EXERCISE
The lines to copy from the data below are those that hold the string "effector".

----------------------------------------

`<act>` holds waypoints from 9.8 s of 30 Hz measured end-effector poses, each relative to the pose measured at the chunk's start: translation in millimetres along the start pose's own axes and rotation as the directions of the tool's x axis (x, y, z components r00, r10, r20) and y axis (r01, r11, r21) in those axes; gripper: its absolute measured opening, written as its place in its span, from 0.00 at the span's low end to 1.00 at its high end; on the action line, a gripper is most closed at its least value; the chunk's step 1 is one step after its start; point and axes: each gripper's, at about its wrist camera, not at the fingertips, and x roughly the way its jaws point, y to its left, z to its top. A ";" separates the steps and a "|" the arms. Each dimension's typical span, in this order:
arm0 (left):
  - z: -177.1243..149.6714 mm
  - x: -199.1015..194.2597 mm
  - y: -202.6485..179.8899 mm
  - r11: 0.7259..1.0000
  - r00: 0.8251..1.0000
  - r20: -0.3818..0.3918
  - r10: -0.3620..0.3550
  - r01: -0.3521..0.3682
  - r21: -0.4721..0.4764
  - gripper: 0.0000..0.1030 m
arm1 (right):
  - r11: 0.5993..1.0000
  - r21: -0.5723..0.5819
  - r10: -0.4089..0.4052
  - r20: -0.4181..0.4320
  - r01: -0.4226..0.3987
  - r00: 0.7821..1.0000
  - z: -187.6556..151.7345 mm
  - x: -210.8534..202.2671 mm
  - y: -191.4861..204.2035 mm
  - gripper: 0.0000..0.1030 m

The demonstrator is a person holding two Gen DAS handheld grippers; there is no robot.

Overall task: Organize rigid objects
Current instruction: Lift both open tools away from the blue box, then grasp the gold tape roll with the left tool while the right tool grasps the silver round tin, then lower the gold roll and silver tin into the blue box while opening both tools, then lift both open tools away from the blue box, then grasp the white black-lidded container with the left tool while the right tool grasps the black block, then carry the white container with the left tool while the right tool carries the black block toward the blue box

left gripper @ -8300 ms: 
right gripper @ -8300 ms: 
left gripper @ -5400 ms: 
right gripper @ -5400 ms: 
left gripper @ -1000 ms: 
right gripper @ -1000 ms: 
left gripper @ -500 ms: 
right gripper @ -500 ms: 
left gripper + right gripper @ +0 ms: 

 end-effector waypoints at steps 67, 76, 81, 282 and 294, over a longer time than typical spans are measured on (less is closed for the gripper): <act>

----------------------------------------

ANSWER TO THE EXERCISE
`<act>` holds waypoints from 9.8 s of 30 Hz measured end-effector poses, each relative to the pose measured at the chunk's start: translation in millimetres along the start pose's own axes and rotation as the directions of the tool's x axis (x, y, z components r00, r10, r20) and y axis (r01, r11, r21) in those axes; gripper: its absolute measured opening, written as its place in its span, from 0.00 at the span's low end to 1.00 at its high end; on the action line, a gripper is most closed at its least value; the chunk's step 1 is one step after its start; point and axes: each gripper's, at about its wrist camera, not at the fingertips, and x roughly the way its jaws point, y to its left, z to its top. A ";" separates the steps and a "|" the arms. Each dimension's typical span, in this order:
 end-effector waypoints at steps 67, 76, 81, 282 and 294, over a longer time than typical spans are measured on (less is closed for the gripper): <act>

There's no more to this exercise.